Miami, Florida - A federal grand jury returned a superseding indictment charging Brian Booker, a former resident of Fort Lauderdale, Florida, whose business specialized in international trade, with failing to file Reports of Foreign Bank and Financial Accounts (FBARs) and filing false documents with the Internal Revenue Service (IRS), announced Principal Deputy Assistant Attorney General Richard E. Zuckerman of the Justice Department’s Tax Division and United States Attorney Ariana Fajardo Orshan for the Southern District of Florida.
According to the superseding indictment, Booker, a former Certified Public Accountant, owned a cocoa trading company that was organized under the laws of the Republic of Panama. Booker allegedly operated that company from Venezuela, Panama, and his former residence in Fort Lauderdale, Florida. The superseding indictment further alleges that, for calendar years 2011 through 2013, Booker failed to disclose his interest in financial accounts located in Switzerland, Singapore, and Panama on annual Reports of Foreign Bank and Financial Accounts (FBARs) as required by law. Booker also allegedly filed false individual income tax returns for tax years 2010 through 2012 that failed to report to the IRS all of Booker’s foreign bank accounts.
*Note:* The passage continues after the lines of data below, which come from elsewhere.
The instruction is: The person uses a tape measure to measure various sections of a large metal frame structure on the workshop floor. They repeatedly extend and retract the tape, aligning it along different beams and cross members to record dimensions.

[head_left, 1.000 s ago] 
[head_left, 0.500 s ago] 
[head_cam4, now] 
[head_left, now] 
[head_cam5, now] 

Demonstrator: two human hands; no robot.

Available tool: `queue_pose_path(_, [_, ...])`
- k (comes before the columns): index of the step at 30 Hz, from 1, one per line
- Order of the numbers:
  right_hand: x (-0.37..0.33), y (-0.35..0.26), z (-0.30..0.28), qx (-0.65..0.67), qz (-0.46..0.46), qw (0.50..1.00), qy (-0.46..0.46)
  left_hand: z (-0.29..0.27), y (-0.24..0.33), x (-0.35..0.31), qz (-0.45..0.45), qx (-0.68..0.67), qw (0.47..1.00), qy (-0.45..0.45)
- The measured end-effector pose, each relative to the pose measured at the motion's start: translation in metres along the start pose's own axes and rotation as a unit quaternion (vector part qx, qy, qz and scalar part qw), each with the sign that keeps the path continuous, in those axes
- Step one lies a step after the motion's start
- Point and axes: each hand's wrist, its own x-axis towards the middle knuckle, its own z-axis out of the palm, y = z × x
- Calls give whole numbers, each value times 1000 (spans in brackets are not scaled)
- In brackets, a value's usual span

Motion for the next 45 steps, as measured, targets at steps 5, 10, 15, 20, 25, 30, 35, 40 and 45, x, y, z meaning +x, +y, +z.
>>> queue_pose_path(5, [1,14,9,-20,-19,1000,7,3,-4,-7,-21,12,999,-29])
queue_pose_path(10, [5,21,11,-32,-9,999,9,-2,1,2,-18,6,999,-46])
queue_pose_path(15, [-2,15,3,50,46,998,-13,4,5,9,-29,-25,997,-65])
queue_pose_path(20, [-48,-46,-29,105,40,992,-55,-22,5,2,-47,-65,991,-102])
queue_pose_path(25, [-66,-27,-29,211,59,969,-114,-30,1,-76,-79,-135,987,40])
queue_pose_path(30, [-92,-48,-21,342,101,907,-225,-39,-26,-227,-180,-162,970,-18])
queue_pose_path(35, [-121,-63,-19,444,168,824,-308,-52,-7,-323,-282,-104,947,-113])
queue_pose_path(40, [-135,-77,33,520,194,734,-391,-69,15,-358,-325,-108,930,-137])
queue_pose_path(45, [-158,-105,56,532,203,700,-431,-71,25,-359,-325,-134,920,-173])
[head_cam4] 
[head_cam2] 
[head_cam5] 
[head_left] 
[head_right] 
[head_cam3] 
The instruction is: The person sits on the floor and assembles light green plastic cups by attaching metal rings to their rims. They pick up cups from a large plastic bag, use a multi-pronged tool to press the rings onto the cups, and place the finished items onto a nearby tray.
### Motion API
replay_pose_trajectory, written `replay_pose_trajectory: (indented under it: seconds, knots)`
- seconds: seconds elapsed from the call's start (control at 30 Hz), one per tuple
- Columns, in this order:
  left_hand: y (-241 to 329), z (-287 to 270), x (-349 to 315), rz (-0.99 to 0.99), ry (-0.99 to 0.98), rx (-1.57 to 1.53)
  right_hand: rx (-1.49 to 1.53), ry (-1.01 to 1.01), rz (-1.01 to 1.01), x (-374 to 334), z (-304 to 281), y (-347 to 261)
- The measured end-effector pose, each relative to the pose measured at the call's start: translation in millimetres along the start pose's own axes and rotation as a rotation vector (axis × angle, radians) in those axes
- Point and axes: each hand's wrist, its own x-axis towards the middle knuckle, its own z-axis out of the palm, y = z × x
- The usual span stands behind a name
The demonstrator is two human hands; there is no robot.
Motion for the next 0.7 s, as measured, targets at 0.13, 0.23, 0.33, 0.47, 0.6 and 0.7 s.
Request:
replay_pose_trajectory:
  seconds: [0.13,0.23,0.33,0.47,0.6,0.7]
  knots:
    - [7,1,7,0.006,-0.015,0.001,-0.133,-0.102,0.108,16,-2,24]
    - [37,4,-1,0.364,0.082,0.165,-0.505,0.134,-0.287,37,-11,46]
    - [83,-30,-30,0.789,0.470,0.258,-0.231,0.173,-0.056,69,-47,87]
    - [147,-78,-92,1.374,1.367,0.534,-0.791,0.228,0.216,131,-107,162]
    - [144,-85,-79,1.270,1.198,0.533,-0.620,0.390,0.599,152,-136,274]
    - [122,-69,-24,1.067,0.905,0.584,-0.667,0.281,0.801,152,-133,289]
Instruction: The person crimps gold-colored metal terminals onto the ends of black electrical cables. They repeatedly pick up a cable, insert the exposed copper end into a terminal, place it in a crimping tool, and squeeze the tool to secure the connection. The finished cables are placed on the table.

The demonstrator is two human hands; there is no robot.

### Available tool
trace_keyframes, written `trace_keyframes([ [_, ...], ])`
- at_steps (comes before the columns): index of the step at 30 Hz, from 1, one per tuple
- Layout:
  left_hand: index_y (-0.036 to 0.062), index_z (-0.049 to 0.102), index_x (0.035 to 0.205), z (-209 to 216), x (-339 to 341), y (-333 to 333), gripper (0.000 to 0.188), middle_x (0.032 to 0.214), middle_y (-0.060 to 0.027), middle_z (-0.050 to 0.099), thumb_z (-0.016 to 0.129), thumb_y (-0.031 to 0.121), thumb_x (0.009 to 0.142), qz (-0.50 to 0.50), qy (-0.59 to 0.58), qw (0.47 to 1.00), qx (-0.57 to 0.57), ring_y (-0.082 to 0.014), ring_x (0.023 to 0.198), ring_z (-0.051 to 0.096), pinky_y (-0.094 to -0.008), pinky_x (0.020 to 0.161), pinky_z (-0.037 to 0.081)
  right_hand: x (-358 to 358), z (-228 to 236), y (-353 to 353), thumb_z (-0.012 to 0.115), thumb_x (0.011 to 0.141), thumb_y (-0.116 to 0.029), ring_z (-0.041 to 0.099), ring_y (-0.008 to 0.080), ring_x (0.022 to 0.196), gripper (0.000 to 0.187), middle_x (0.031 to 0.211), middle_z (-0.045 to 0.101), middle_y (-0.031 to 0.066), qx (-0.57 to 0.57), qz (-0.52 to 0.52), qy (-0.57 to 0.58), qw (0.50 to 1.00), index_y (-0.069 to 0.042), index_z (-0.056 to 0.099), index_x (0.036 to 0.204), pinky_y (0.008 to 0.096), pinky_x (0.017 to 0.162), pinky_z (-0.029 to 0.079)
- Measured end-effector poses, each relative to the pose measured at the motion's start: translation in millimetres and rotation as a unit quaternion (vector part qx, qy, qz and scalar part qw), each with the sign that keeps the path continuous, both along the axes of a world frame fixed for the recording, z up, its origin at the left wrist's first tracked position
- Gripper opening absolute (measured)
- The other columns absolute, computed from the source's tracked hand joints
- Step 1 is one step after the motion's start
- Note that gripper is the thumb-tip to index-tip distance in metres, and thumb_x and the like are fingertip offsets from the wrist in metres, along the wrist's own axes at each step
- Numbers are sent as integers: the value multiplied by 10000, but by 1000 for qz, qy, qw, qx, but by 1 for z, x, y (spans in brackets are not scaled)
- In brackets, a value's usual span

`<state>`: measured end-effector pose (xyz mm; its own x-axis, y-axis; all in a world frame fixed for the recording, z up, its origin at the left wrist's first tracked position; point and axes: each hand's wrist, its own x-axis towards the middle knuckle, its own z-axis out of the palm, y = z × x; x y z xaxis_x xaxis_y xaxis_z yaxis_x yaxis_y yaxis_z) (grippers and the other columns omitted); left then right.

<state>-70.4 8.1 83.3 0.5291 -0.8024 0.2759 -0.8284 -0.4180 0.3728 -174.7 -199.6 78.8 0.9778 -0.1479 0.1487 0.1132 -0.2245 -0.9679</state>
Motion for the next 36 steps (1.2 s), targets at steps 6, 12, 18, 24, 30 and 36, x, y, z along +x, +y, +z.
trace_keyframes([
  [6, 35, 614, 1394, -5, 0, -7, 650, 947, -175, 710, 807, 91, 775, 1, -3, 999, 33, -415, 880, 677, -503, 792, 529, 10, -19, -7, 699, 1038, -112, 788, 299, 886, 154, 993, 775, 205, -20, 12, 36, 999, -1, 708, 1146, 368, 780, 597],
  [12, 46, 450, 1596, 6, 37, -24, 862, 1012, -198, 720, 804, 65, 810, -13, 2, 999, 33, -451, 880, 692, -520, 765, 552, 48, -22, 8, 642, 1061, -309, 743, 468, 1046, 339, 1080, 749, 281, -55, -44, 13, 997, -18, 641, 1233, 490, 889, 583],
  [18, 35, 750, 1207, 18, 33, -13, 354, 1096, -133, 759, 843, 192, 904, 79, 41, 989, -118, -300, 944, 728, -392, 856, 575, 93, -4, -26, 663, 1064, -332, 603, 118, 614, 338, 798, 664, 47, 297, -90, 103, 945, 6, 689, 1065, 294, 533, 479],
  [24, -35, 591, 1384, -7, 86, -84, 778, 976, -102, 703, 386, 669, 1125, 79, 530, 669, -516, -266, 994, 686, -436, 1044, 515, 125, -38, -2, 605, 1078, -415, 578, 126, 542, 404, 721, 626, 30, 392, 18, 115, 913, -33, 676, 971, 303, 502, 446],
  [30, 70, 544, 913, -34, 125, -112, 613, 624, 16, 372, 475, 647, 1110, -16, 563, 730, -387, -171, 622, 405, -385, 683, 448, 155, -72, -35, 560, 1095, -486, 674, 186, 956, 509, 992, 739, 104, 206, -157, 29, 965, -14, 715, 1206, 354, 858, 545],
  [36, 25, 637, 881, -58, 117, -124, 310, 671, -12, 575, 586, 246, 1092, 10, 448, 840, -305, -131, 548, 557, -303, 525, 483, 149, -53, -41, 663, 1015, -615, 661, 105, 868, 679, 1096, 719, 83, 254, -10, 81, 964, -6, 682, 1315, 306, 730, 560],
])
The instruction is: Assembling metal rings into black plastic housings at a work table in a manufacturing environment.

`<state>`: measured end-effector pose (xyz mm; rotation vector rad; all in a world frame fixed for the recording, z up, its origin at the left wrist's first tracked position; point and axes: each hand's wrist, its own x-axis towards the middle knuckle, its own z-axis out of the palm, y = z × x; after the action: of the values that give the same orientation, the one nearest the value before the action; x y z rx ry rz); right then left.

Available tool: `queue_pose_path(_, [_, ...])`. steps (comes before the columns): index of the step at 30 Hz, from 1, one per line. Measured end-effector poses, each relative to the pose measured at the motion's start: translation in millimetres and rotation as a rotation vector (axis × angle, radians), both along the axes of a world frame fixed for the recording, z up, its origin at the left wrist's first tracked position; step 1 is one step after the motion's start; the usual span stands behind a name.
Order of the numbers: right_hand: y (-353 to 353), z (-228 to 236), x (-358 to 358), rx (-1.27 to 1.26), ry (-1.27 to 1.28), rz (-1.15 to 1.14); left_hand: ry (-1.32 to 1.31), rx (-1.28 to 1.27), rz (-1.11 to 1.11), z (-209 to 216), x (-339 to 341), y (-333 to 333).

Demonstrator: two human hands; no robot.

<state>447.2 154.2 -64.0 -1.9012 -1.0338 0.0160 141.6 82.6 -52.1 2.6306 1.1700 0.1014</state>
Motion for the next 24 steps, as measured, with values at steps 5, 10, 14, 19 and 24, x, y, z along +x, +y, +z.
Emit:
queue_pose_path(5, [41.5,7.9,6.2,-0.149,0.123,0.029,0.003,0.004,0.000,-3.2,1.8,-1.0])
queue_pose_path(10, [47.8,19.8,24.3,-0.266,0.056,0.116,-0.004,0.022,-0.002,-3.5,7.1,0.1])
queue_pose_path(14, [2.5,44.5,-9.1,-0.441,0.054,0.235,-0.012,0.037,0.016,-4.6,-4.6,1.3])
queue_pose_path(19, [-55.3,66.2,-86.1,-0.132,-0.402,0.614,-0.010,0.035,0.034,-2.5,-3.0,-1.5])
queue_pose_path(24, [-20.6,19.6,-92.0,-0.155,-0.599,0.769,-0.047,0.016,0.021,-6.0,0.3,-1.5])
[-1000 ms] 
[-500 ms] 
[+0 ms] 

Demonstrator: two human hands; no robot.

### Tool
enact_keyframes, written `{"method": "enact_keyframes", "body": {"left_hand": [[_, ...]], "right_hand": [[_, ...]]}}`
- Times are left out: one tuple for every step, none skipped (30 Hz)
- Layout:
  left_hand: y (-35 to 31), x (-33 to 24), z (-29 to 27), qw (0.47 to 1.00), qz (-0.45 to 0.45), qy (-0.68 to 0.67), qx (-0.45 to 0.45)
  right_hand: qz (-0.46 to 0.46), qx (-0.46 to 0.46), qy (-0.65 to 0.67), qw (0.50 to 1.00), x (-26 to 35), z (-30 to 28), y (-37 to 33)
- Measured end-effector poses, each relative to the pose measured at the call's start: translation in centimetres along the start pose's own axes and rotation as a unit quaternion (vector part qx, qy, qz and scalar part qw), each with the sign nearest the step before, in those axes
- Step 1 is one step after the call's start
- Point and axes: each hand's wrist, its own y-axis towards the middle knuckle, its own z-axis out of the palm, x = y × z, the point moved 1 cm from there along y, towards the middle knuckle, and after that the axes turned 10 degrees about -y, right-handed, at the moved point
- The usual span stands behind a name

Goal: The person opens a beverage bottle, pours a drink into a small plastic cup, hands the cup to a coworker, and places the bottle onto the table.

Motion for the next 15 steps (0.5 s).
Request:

Booker is also charged with filing a false “Streamlined Submission” in conjunction with the Streamlined Domestic Offshore Procedures. The IRS Streamlined procedures allowed eligible taxpayers residing within the United States, who failed to report gross income from foreign financial accounts on prior tax returns, failed to pay taxes on that gross income, or who failed to submit an FBAR disclosing foreign financial accounts, to voluntarily disclose their conduct to the IRS. The superseding indictment alleges that Booker’s Streamlined submission falsely claimed that his failure to report all income, pay all tax, and submit all required information returns, such as FBARs, was due to non-willful conduct.
If convicted, Booker faces a maximum sentence of five years in prison for each count relating to his failure to file an FBAR. He also faces a maximum sentence of three years in prison for each of the counts related to filing false tax documents.
An indictment is an accusation. A defendant is presumed innocent unless and until proven guilty.
The case was investigated by special agents of IRS-Criminal Investigation. Trial Attorneys Sean Beaty and Alexander Effendi of the Tax Division are prosecuting this case.